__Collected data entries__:
:::

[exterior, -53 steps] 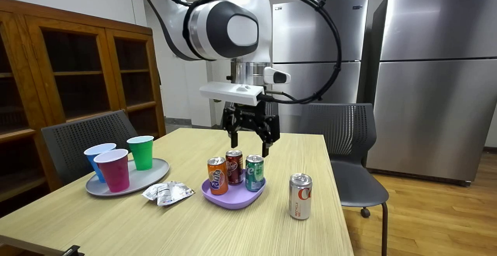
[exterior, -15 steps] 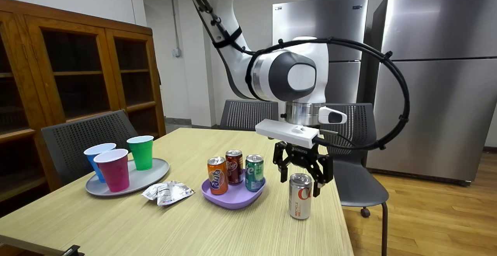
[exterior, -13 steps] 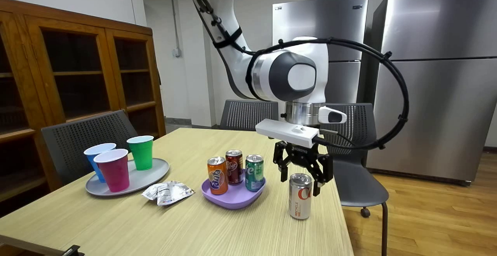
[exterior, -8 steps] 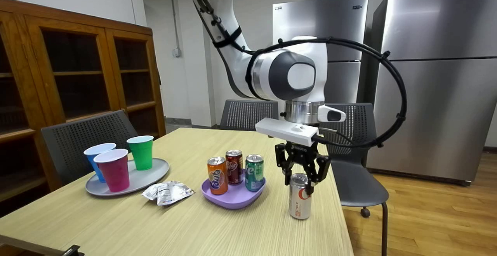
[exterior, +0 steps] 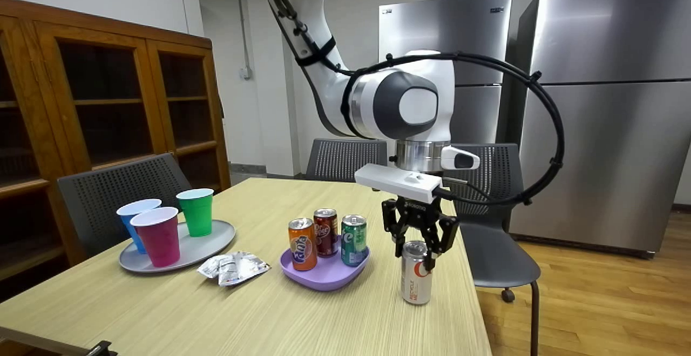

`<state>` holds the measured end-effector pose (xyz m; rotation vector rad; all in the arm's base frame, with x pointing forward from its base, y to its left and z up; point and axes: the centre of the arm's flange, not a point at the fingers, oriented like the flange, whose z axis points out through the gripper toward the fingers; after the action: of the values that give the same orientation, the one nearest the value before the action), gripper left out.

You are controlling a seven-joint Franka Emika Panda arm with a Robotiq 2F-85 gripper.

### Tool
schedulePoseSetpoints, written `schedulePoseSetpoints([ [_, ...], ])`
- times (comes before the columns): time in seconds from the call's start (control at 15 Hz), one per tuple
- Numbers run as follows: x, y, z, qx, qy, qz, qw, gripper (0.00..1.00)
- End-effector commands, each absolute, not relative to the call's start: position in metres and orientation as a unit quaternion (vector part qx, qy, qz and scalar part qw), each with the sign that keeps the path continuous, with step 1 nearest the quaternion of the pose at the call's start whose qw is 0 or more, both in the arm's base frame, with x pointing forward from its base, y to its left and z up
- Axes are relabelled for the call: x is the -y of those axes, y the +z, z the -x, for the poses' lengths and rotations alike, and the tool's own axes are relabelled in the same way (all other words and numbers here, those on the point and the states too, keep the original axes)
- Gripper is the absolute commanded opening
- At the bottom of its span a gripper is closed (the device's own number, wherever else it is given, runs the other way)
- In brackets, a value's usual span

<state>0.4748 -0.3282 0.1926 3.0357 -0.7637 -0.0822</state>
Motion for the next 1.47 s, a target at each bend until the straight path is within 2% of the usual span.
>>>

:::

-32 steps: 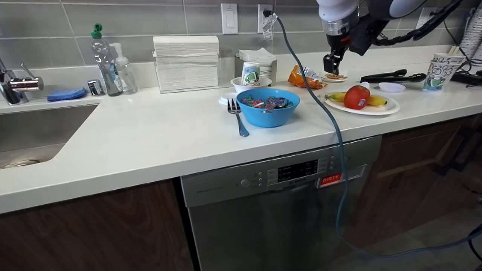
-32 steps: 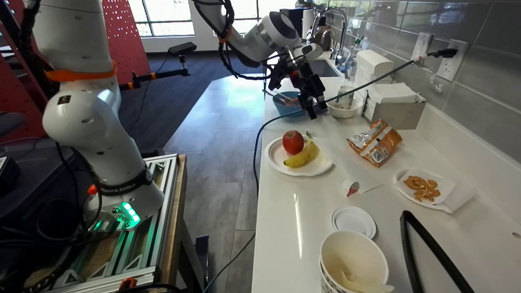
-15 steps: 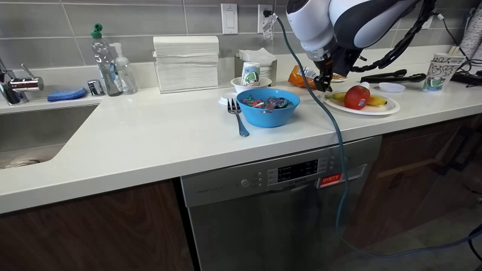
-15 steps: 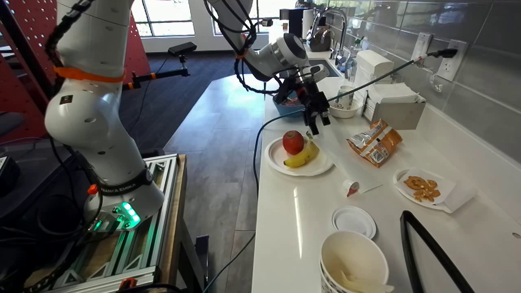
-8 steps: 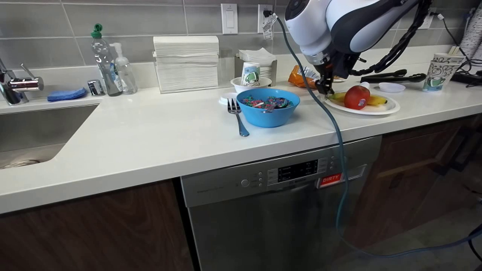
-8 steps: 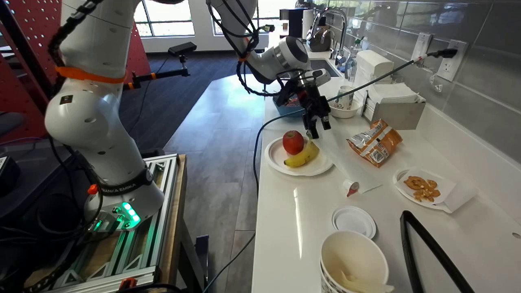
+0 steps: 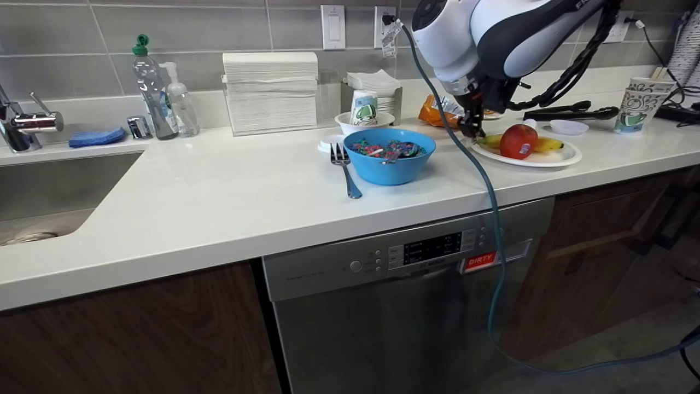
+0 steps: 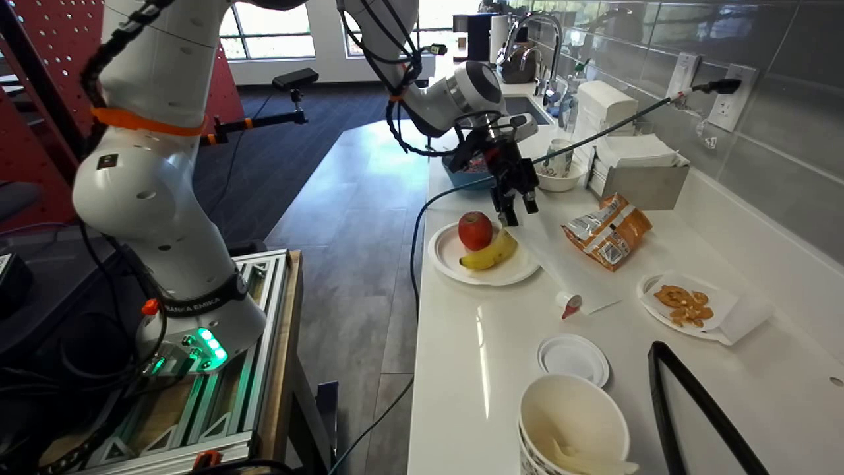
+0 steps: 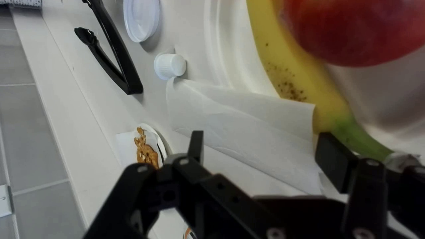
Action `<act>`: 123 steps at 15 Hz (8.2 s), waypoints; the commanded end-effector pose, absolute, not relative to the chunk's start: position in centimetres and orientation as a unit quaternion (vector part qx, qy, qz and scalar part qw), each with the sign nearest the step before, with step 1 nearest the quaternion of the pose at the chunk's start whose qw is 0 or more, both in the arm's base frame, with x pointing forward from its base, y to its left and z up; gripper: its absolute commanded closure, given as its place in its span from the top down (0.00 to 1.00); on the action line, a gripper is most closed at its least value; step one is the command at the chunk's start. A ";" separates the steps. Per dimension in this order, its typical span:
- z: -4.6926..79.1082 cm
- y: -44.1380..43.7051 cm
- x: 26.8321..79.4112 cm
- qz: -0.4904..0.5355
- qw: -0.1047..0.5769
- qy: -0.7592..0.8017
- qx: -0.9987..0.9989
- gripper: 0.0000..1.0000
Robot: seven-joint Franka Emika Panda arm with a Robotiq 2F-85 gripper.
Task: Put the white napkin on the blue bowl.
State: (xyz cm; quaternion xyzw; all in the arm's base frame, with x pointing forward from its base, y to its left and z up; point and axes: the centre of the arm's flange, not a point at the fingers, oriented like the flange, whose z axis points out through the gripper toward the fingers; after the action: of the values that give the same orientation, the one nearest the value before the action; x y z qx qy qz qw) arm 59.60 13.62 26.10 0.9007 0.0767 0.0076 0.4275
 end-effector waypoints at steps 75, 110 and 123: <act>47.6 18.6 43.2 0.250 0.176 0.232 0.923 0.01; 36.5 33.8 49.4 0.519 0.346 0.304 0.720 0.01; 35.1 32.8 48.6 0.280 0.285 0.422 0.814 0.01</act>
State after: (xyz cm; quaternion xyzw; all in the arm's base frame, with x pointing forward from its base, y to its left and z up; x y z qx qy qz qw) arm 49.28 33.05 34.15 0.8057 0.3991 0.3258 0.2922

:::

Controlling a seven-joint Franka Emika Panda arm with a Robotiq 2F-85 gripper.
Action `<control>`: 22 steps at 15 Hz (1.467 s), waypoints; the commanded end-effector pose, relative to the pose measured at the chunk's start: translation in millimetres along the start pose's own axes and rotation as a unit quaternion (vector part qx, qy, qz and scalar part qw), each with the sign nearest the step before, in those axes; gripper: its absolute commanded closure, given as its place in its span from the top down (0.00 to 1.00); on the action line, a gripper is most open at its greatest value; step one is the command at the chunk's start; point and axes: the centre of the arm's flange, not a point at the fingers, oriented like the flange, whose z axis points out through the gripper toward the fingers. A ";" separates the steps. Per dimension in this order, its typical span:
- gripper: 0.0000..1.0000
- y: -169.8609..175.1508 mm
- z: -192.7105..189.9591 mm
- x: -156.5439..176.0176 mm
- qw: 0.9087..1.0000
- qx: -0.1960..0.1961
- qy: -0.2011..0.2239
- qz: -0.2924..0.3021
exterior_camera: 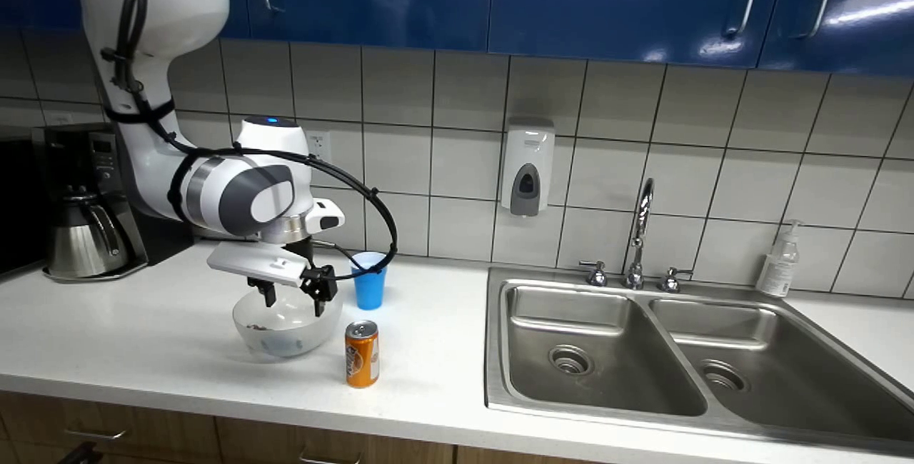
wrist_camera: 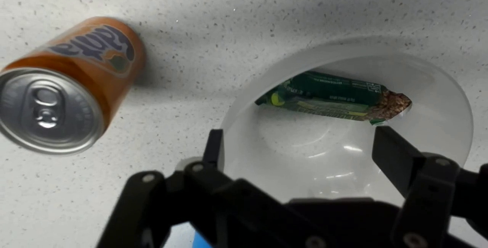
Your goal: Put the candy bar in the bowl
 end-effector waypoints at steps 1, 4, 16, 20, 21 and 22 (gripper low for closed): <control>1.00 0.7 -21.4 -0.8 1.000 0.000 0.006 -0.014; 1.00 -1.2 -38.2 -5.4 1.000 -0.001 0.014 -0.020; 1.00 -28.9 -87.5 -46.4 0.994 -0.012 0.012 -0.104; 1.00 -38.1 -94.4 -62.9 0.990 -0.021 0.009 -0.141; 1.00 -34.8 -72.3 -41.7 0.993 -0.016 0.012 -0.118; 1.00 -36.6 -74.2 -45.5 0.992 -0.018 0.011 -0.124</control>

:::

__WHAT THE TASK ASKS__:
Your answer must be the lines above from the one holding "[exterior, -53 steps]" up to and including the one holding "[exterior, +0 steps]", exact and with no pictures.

__SOLUTION FOR THIS EXERCISE__:
[exterior, -53 steps] 
[exterior, -15 steps] 
[exterior, -13 steps] 
[exterior, -8 steps] 
[exterior, +0 steps] 

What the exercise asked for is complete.